Die Gerechtigkeit siegt.

„Danke, dass Sie uns den letzten Beweis selber geliefert haben. Steve.“, meinte Ling, während sie – Ling und Justus – die beiden Männer auf dem Boden mittels Hebeln fixierten. „Ich war mir nicht ganz sicher, aber jetzt haben Sie selber alles nötige erklärt. Sie kannten die Person, unseren Erpresser, gut und waren auch gar nicht geschockt durch die Drohbriefe. Sie hatten mal eine Wette. Er und Sie wetteten, dass man jede Straftat aufdecken werden könne. Er wurde ein immer besserer Gauner und Sie entwickelten immer bessere Sicherheitssysteme. Nun, wo Afrikanischer Markt ist, wussten Sie, dass Matthäus in der Stadt war. So stellten Sie ihm und uns eine Falle. Sie schrieben die Drohbriefe und Sie hatten auch die Gespräche selbst aufgenommen und uns vorgeführt. Dabei mimten sie immer den Hilflosen und verängstigten. Gleichzeitig aber riefen Sie Matthäus an und erzählten ihm, dass Sie ihm ein altes Relikt wiedergeben wollten.

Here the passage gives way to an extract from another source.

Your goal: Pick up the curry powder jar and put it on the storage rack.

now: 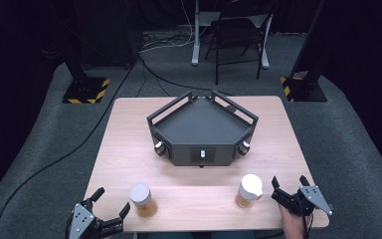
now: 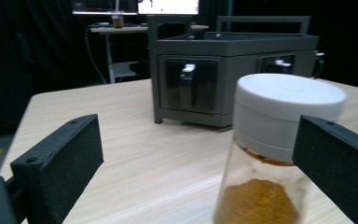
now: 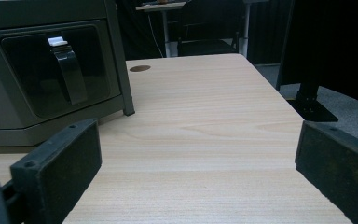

Damit das Ganze aber nicht auffällt hatten Sie diese Übergabe inszeniert und ihn hierher gelotst. Sie wollten, dass wir ihn, sobald er das Amulett in dem Gnu in den Händen hält, bei der Polizei anzeigen, doch dies taten wir nicht. Sie hatten von dem Ganzen Wind bekommen und kauften für den Fall die Waffe um ihn zu töten. So oder so, konnte er für sie keine Bedrohung mehr sein.“
„Jetzt bleibt nur noch die Frage, warum Sie ihn aus dem Weg haben wollten. Ist es die Tatsache, dass er etwas mitbekommen hat, was er nicht hätte mitbekommen dürfen? War es der Blechtrust, den er mitbekommen hatte? Hatte er dann gedroht Sie anzuzeigen?“, fragte Ling.
„Ja. So war es…“
Die Letzen Flüche von Steve gingen in dem Sirenengeheul unter und kurz darauf wurden beide von der Polizei festgenommen.